:: What you need to do ::
Return all lines below containing the word "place".
Top of Information shown
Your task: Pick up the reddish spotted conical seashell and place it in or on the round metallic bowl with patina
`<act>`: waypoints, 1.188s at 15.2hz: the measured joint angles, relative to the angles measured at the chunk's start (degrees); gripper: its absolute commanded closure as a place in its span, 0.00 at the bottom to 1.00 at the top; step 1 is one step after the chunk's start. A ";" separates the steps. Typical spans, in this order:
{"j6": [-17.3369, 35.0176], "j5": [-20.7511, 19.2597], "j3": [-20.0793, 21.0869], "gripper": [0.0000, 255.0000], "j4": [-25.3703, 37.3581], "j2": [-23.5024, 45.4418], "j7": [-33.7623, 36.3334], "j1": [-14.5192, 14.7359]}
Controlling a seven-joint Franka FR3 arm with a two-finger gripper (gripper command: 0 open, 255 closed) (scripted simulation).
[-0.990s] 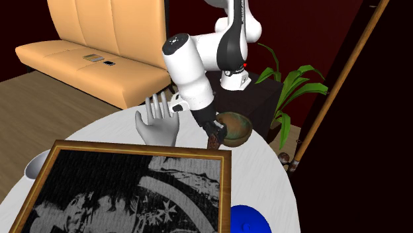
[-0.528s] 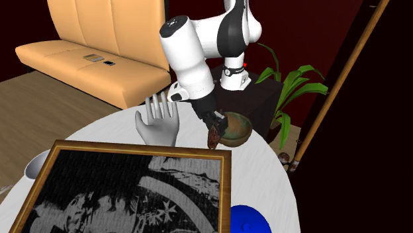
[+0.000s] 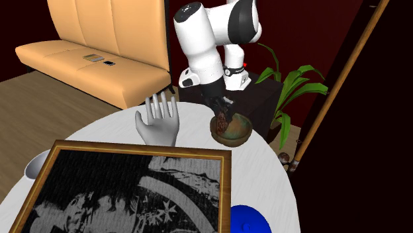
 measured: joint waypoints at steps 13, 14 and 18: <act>7.92 6.24 1.79 1.00 -21.61 -13.72 -3.05 1.01; 8.70 6.29 1.83 1.00 -21.82 -13.12 -3.22 1.04; 11.92 6.58 2.04 1.00 -22.74 -10.78 -3.85 1.25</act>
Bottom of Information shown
:: Finished task ::
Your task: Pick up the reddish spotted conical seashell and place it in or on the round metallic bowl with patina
`<act>`: waypoints, 1.188s at 15.2hz: the measured joint angles, relative to the angles measured at the chunk's start (degrees); gripper: its absolute commanded closure as a place in its span, 0.00 at the bottom to 1.00 at the top; step 1 is one step after the chunk's start. A ";" separates the steps. Typical spans, in this order:

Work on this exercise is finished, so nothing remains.